- WHAT THE TASK REQUIRES -
Please reproduce all the data exactly as written and omit the pictures.

- INFORMATION PROVIDED -

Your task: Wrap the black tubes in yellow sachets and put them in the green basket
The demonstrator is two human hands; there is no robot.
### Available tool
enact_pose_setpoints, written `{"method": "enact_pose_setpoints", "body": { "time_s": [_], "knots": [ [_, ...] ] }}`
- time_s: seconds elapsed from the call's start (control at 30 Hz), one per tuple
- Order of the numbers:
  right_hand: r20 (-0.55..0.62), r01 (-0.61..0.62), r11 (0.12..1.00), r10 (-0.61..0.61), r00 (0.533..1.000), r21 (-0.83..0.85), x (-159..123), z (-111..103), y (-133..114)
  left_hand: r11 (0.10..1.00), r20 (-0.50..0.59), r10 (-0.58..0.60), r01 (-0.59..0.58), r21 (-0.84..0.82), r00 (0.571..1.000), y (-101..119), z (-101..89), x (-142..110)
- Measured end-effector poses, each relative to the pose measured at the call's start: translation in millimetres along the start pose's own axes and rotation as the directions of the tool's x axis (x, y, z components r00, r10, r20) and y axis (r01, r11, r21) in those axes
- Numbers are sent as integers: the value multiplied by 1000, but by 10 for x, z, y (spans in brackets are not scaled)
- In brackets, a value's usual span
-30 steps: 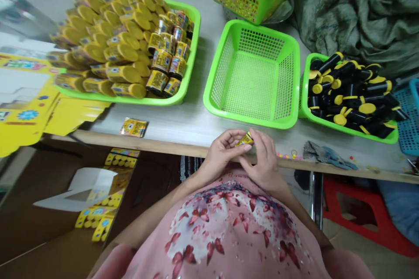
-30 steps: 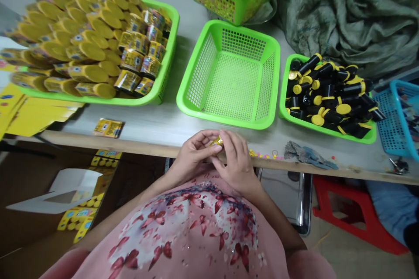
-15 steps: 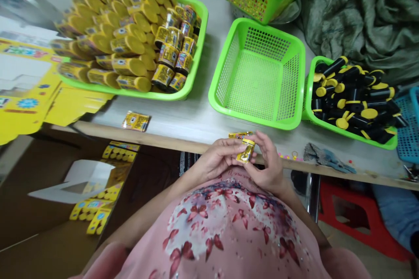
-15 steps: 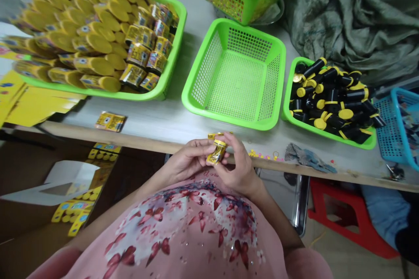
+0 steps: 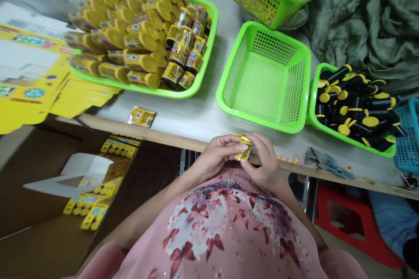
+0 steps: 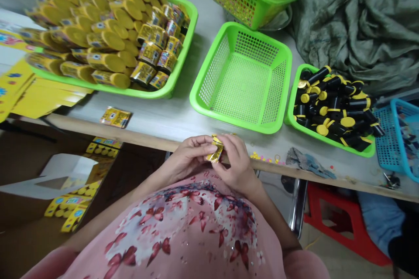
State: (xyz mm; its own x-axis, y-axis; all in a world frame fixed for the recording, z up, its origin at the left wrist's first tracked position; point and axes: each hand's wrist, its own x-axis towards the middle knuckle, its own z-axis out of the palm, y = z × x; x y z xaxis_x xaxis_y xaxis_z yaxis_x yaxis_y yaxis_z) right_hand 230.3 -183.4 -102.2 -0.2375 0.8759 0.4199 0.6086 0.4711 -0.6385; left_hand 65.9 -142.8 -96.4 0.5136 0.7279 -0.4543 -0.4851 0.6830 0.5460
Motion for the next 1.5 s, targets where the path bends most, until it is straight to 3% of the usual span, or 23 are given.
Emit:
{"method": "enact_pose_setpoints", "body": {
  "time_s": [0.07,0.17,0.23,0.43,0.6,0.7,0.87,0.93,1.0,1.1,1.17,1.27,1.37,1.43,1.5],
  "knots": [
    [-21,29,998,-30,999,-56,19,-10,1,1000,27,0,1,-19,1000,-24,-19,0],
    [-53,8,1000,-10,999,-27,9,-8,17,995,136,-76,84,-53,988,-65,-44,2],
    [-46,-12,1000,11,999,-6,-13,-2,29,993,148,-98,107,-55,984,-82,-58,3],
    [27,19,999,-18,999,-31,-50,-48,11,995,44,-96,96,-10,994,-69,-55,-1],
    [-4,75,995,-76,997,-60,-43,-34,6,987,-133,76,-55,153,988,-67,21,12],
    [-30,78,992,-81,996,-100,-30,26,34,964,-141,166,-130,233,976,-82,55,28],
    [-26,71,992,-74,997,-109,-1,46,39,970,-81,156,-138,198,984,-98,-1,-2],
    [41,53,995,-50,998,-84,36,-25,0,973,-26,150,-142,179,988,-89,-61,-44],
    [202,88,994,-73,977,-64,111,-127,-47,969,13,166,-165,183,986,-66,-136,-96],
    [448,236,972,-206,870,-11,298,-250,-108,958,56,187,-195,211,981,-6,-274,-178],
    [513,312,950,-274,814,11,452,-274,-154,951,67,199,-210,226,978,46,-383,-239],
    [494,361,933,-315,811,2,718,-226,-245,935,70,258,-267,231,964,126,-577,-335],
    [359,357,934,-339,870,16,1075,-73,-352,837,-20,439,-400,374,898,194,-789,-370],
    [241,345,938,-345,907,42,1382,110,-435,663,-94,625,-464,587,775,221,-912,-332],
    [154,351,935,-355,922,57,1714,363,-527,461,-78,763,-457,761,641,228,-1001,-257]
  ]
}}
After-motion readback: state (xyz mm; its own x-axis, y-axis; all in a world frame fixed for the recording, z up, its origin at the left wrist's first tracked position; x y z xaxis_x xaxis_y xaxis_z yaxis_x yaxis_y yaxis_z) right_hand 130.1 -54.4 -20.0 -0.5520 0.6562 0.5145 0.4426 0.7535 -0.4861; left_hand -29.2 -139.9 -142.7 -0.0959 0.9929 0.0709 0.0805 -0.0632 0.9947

- EXERCISE RESULT -
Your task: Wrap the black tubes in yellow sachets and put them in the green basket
The demonstrator is two human hands; there is no robot.
### Available tool
enact_pose_setpoints, written `{"method": "enact_pose_setpoints", "body": { "time_s": [_], "knots": [ [_, ...] ] }}`
- time_s: seconds elapsed from the call's start (control at 30 Hz), one per tuple
- Order of the numbers:
  right_hand: r20 (-0.55..0.62), r01 (-0.61..0.62), r11 (0.12..1.00), r10 (-0.61..0.61), r00 (0.533..1.000), r21 (-0.83..0.85), x (-159..123), z (-111..103), y (-133..114)
  left_hand: r11 (0.10..1.00), r20 (-0.50..0.59), r10 (-0.58..0.60), r01 (-0.59..0.58), r21 (-0.84..0.82), r00 (0.571..1.000), y (-101..119), z (-101..89), x (-142..110)
- Measured end-effector poses, each relative to the pose measured at the call's start: translation in millimetres along the start pose's own axes and rotation as the directions of the tool's x axis (x, y, z components r00, r10, r20) and y axis (r01, r11, r21) in those axes
- Numbers are sent as integers: the value multiplied by 1000, but by 10 for x, z, y (spans in brackets are not scaled)
- In brackets, a value's usual span
-30 steps: 
-30 steps: 
-15 steps: 
-15 steps: 
+0 steps: 
+0 steps: 
State: (xyz mm; its own x-axis, y-axis; all in a world frame fixed for the recording, z up, its origin at the left wrist's first tracked position; point and axes: each hand's wrist, its own x-axis towards the middle knuckle, its own z-axis out of the palm, y = z × x; x y z xaxis_x xaxis_y xaxis_z yaxis_x yaxis_y yaxis_z) right_hand 230.3 -183.4 -102.2 -0.2375 0.8759 0.4199 0.6086 0.4711 -0.6385; left_hand 65.9 -142.8 -96.4 0.5136 0.7279 -0.4543 -0.4851 0.6830 0.5460
Motion for the next 1.5 s, targets where the path bends most, until it is straight to 3% of the usual span, or 23 are given.
Emit:
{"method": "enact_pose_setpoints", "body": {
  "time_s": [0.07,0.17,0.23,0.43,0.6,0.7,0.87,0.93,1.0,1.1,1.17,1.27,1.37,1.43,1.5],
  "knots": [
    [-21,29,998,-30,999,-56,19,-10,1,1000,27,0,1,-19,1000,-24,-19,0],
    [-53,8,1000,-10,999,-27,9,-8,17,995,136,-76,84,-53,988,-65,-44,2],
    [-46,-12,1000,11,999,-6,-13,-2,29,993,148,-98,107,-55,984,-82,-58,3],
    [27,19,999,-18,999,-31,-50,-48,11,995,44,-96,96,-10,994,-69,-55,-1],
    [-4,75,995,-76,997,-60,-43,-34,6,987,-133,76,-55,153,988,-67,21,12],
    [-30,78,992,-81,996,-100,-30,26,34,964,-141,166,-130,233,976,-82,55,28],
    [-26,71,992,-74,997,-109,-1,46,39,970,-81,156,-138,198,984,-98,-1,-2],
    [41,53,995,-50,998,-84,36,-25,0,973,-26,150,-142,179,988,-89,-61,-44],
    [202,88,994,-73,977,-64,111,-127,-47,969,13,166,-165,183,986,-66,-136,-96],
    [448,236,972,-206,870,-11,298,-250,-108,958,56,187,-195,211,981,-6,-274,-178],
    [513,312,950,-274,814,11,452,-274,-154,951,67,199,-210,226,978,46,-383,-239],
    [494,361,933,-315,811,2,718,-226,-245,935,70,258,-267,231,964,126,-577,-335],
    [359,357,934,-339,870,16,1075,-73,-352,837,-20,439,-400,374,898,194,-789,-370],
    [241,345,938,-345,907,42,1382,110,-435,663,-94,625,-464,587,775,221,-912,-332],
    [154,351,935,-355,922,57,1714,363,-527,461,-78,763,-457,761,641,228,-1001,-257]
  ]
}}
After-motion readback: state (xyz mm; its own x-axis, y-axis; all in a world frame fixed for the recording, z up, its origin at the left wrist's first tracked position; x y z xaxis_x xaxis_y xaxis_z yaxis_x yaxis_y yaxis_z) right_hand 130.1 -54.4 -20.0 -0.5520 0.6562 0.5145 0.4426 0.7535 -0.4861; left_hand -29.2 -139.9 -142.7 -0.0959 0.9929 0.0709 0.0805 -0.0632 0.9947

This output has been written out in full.